Another goal is to validate that the use of neurohospitalists results in better patient care.

“There are a number of projects that have started to look at that, and it makes sense, but it remains to be proven right now,” Dr. Likosky said.

While that issue is being studied, the demand for neurohospitalists is being fueled by several factors. For one thing, many outpatient neurologists are so busy that they would prefer not to make daily hospital rounds or rush to the emergency department on a moment's notice.

“Outpatient neurologists have been so overworked and so squeezed financially that some welcome having more time to be in the office seeing more patients who are knocking at the door after a two-month wait rather than being on call 24-7 for the emergency department,” Dr. Josephson said.
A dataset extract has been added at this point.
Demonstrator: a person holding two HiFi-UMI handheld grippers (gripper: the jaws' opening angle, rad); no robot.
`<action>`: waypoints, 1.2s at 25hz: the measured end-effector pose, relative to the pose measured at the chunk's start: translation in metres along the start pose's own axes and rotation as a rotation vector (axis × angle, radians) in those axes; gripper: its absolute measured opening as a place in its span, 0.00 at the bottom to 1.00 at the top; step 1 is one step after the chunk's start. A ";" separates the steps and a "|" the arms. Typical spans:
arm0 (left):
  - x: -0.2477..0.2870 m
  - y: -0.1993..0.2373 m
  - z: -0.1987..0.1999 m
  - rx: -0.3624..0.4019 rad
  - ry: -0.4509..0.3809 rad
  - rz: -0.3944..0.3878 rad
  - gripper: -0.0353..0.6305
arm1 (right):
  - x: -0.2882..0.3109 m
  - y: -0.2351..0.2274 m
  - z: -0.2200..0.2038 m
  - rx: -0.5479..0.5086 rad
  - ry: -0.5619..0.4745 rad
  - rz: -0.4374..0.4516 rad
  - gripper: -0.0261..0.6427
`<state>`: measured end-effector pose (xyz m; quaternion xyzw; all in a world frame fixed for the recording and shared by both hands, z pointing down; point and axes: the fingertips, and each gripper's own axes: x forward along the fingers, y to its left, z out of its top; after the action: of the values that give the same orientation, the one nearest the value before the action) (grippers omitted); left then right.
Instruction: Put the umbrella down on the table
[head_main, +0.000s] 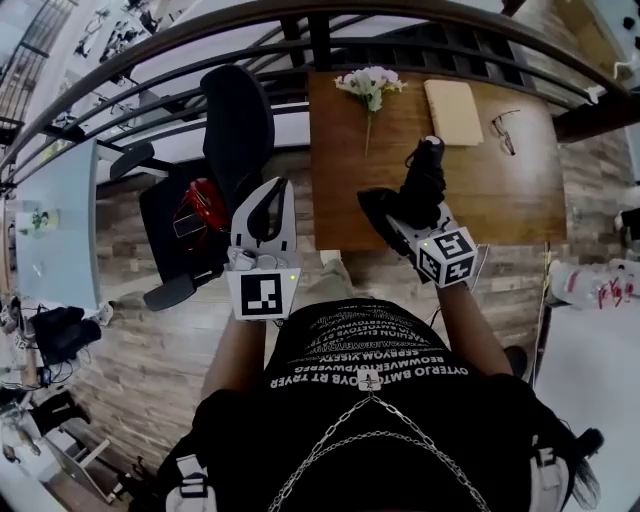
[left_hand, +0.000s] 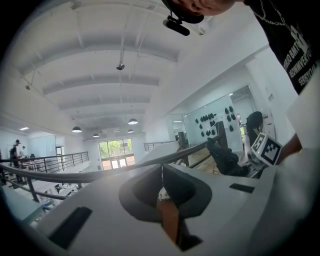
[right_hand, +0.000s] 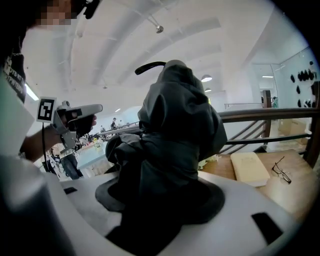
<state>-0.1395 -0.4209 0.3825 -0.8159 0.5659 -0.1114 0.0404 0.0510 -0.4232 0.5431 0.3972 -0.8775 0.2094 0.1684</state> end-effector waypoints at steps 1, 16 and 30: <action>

For another, the number of inpatients who need neurological care appears to be greater than previously realized. Because of changes in insurance coverage and medical practice, the bar for inpatient admission is higher and today's inpatients are more ill with more comorbidities than they were a decade ago.

“When you put a neurohospitalist in a hospital, it is remarkable the number of neurologically ill patients that come out of the woodwork,” Dr. Josephson said.

This includes inpatients with known neurological diagnoses as well as patients admitted for other conditions but who have a neurological comorbidity, such as altered mental status or seizures. Thus, internal medicine hospitalists are generally quite happy to see neurohospitalist join their ranks.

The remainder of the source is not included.